Here, then, was an arena full of Democrats simultaneously denouncing soft money and also glorying in raising more of it than ever before: nothing new about that, except in scale. The money, as everyone present knew, was being raised for an ad campaign on behalf of Vice President Gore that he promised, a few months back, not to wage. Why? Because only a few years ago, everyone who had anything to do with politics understood such "issue ads"--nominally controlled by the party but in fact closely supervised by the nominee--to violate federal election law. But Clinton-Gore got away with it in 1996. And now Gore, who is slipping in the polls, is seen to need the boost of a $30 million DNC ad campaign just a bit more than he needs the boost he thought he could get a few months ago by forswearing such ads.

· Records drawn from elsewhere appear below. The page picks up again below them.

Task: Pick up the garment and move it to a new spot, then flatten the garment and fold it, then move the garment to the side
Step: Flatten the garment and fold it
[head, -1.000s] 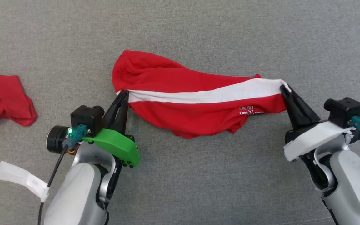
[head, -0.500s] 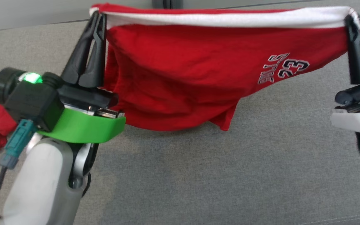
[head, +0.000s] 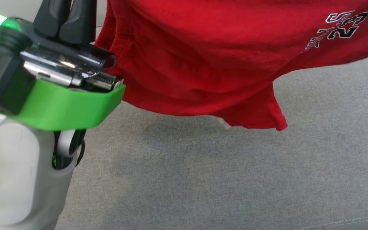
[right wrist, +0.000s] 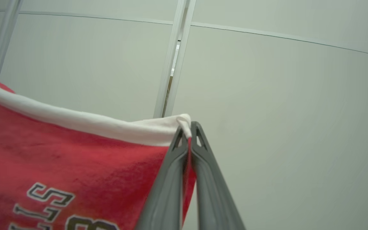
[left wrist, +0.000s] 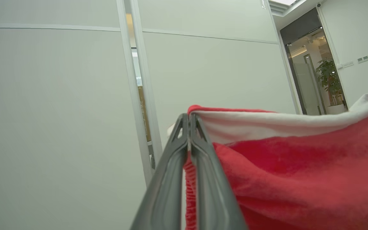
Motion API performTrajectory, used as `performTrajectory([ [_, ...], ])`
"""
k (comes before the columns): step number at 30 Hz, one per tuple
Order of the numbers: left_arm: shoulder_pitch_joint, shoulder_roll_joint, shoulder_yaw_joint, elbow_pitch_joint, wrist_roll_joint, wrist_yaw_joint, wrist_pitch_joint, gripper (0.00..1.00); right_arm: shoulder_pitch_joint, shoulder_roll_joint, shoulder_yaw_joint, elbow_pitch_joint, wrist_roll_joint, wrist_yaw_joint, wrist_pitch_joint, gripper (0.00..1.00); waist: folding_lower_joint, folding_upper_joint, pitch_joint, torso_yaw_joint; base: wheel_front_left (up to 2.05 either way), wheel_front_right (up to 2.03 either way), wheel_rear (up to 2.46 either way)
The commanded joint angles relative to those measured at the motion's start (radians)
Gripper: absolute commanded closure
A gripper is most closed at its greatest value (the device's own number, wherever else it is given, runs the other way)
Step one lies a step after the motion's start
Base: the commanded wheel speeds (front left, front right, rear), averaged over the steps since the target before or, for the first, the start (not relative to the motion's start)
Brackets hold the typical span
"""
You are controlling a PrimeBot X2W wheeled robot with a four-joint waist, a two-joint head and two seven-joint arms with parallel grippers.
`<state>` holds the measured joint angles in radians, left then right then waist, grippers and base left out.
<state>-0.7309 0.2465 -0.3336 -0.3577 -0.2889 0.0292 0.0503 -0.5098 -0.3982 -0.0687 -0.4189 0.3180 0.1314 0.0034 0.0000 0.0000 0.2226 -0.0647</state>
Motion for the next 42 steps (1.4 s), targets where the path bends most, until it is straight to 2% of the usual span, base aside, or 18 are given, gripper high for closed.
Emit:
performTrajectory([
  [1,-0.028,-0.008,-0.005,0.017,-0.009,-0.007,-0.004,1.00,-0.026,-0.008,0.004,0.015,0.016,-0.001,0.004,1.00,0.0000,0.0000,0.033,-0.003,0.00,0.00,0.00],
  [7,-0.149,-0.067,-0.016,0.177,-0.058,-0.041,-0.041,1.00,-0.151,-0.036,0.024,0.113,0.074,-0.001,-0.006,1.00,0.0000,0.0000,0.151,0.003,0.00,0.00,0.00],
  [13,-0.369,-0.141,-0.003,0.454,-0.098,-0.083,-0.151,1.00,-0.390,-0.051,0.086,0.291,0.118,-0.001,-0.051,1.00,0.0000,0.0000,0.248,0.004,0.00,0.00,0.00],
  [17,-0.520,-0.163,0.014,0.678,-0.103,-0.094,-0.247,1.00,-0.582,-0.015,0.156,0.477,0.141,-0.001,-0.101,1.00,0.0000,0.0000,0.272,-0.015,0.00,0.00,0.00],
  [20,-0.611,-0.172,0.035,0.857,-0.104,-0.100,-0.296,1.00,-0.717,0.045,0.205,0.649,0.148,-0.001,-0.169,1.00,0.0000,0.0000,0.263,-0.041,0.00,0.00,0.00],
  [24,-0.656,-0.177,0.072,1.043,-0.106,-0.092,-0.315,1.00,-0.808,0.124,0.274,0.851,0.158,-0.001,-0.226,1.00,0.0000,0.0000,0.268,-0.066,0.00,0.00,0.00],
  [33,-0.480,-0.185,0.192,1.263,-0.096,-0.049,-0.315,1.00,-0.744,0.264,0.463,1.174,0.227,-0.001,-0.269,1.00,0.0000,0.0000,0.316,-0.088,0.00,0.00,0.00],
  [37,-0.388,-0.192,0.218,1.269,-0.096,-0.070,-0.315,1.00,-0.658,0.275,0.500,1.177,0.261,-0.001,-0.269,1.00,0.0000,0.0000,0.343,-0.073,0.00,0.00,0.00],
  [42,-0.225,-0.192,0.242,1.124,-0.096,-0.112,-0.315,1.00,-0.483,0.258,0.484,1.064,0.275,-0.001,-0.269,1.00,0.0000,0.0000,0.333,-0.062,0.00,0.00,0.00],
])
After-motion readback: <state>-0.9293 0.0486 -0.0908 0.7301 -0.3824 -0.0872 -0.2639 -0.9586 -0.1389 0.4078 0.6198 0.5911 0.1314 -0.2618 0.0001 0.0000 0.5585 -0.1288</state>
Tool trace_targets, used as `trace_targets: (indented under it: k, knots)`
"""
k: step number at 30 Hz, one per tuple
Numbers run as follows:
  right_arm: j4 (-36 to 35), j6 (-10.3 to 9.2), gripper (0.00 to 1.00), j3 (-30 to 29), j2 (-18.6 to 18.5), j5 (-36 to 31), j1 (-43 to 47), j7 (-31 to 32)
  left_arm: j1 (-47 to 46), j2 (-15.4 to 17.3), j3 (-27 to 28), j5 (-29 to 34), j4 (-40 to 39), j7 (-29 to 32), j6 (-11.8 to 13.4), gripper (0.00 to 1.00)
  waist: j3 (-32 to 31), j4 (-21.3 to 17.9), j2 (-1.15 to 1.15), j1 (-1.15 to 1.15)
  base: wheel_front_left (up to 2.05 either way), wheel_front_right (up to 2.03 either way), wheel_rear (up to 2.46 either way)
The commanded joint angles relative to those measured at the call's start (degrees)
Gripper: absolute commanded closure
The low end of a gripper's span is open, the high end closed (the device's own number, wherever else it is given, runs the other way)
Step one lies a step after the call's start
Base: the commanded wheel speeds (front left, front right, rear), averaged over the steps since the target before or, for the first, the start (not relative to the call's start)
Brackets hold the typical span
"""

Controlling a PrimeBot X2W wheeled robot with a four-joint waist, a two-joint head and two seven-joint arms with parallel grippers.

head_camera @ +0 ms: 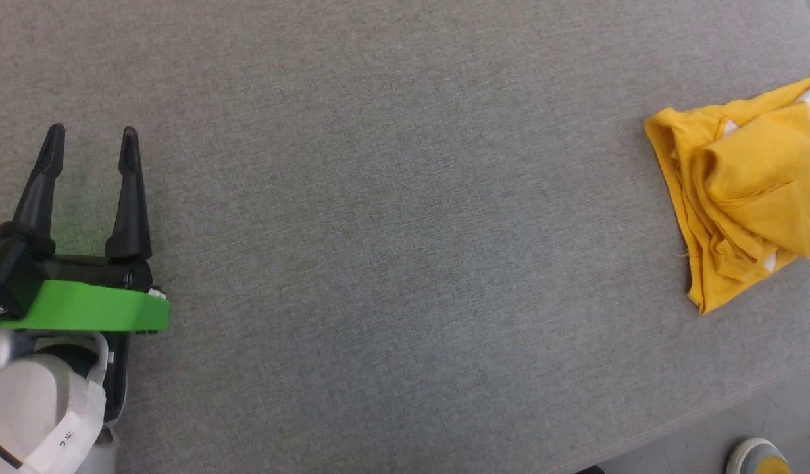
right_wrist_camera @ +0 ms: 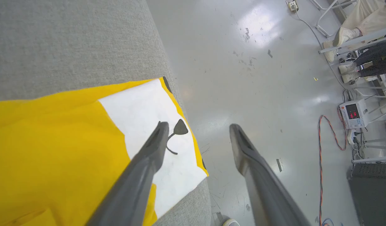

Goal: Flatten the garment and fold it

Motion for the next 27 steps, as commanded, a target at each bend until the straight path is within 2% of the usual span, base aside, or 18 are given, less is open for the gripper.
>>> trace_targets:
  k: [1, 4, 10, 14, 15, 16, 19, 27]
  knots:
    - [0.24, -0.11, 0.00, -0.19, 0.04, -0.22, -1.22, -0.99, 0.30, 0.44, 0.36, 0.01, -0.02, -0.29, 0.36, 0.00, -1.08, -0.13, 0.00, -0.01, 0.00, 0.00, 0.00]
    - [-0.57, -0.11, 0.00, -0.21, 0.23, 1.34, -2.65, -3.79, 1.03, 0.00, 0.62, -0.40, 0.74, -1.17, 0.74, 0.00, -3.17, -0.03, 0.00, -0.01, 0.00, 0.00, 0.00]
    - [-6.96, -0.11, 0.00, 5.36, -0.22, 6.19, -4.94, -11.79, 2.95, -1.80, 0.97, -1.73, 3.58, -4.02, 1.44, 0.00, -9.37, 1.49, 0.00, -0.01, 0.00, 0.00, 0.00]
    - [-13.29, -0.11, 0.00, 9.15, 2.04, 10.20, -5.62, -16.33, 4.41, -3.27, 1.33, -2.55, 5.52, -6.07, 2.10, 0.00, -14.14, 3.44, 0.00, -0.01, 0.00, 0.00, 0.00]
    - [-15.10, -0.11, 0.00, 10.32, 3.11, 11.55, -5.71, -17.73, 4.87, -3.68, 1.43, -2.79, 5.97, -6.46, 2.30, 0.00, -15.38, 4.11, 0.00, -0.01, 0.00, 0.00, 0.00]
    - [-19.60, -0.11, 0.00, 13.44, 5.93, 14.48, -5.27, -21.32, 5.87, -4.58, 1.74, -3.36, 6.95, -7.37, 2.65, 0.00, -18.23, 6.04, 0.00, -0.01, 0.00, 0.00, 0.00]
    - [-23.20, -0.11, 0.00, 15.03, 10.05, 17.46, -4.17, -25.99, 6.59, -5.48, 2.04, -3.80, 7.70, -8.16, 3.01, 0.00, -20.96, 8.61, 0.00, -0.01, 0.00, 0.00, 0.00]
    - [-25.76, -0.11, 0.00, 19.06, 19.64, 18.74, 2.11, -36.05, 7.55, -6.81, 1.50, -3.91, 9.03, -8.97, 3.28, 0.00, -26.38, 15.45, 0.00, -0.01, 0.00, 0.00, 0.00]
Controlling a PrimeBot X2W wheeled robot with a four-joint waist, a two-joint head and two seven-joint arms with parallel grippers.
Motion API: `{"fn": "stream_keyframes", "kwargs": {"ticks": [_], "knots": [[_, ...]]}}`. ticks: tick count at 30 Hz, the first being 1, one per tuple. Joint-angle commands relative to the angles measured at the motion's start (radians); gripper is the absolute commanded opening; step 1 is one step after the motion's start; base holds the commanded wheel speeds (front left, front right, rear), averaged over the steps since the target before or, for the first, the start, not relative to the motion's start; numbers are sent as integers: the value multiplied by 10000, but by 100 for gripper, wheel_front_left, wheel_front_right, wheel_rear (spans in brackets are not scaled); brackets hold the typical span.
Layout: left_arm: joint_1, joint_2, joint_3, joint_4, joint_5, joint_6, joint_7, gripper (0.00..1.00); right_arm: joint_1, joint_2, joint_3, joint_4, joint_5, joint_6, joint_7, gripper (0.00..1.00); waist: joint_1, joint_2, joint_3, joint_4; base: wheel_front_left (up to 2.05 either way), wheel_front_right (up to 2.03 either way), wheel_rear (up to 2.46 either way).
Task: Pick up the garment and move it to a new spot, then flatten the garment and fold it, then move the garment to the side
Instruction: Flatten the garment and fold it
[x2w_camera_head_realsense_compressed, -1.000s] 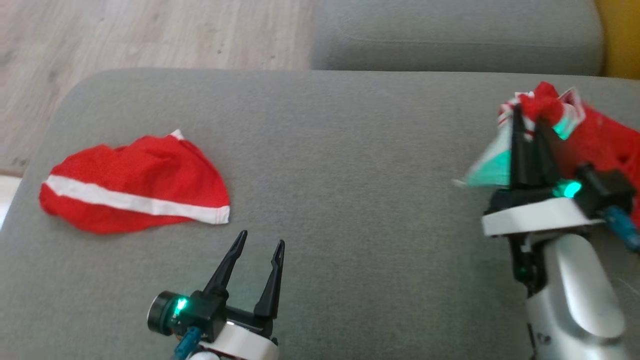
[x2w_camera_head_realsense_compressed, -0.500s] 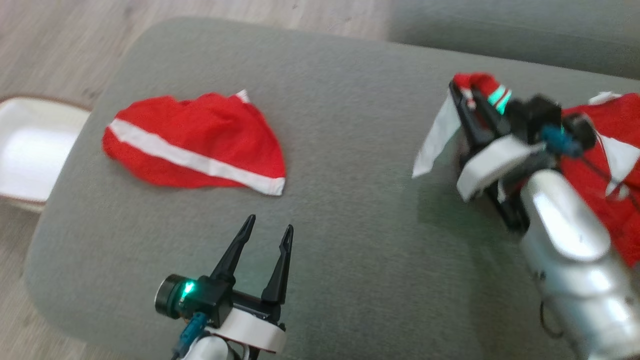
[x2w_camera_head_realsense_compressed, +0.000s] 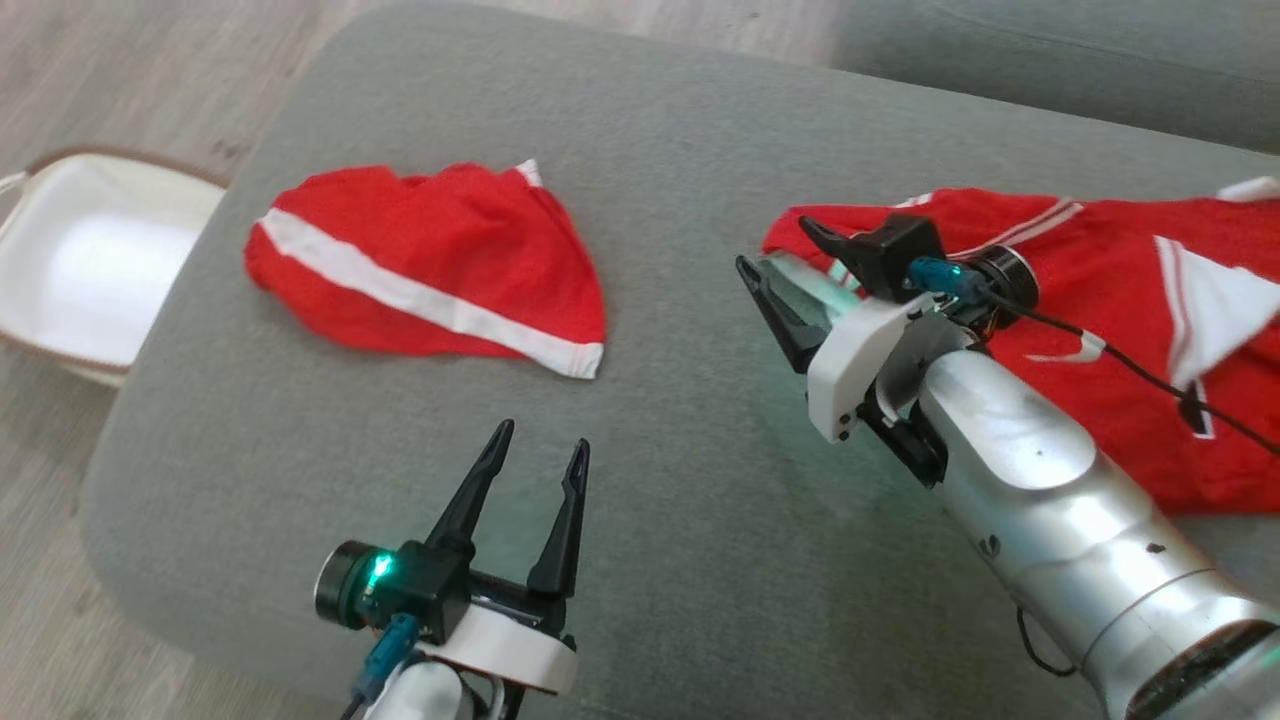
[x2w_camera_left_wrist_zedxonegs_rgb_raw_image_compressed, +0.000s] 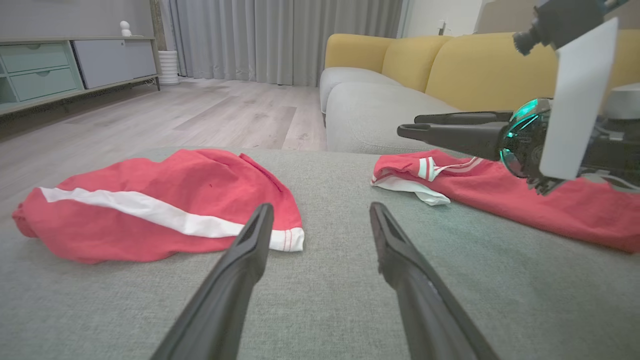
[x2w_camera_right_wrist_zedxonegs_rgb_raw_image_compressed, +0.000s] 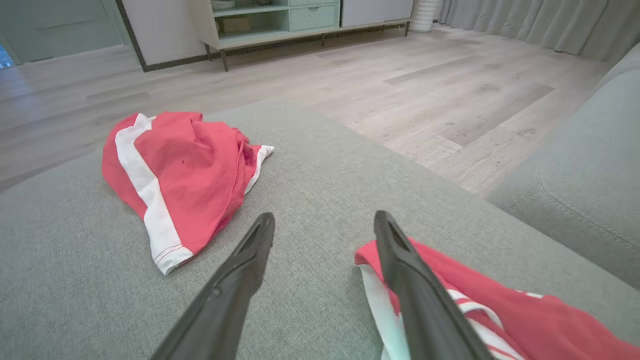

This is simple pragmatism, Washington style. It requires only that you overlook the ways in which Gore's adherence four years ago to this same spirit of realism terribly, perhaps fatally, undermined the country's picture of him. If Gore's opponents at the Republican National Committee are preparing their own hydrogen bomb--two parts Gore-visits-the-Buddhist-temple to one part Gore-cites-no-controlling-legal-authority--well then, Gore will just have to raise more money to strike back with more ads designed to neutralize the damage from his last dutiful effort to raise enough money to win.
Soft money, like all ills that we learn to accommodate, doesn't so much corrupt as corrode. When President Clinton stood to speak, hecklers began chanting from the risers, "Stop corruption now!" It seemed to infuriate the president, whose microphone was momentarily off. "Turn this on!" he snapped. "If you'd turn this on, they could hear me instead of them."
Wouldn't you be mad, if you had spent every spare hour of your already crushing life, these past eight years, pressing the flesh in rooms full of rich strangers who wanted a piece of you, advancing the proposition that night is day and black is white and soft money is a scourge that you must by all means embrace?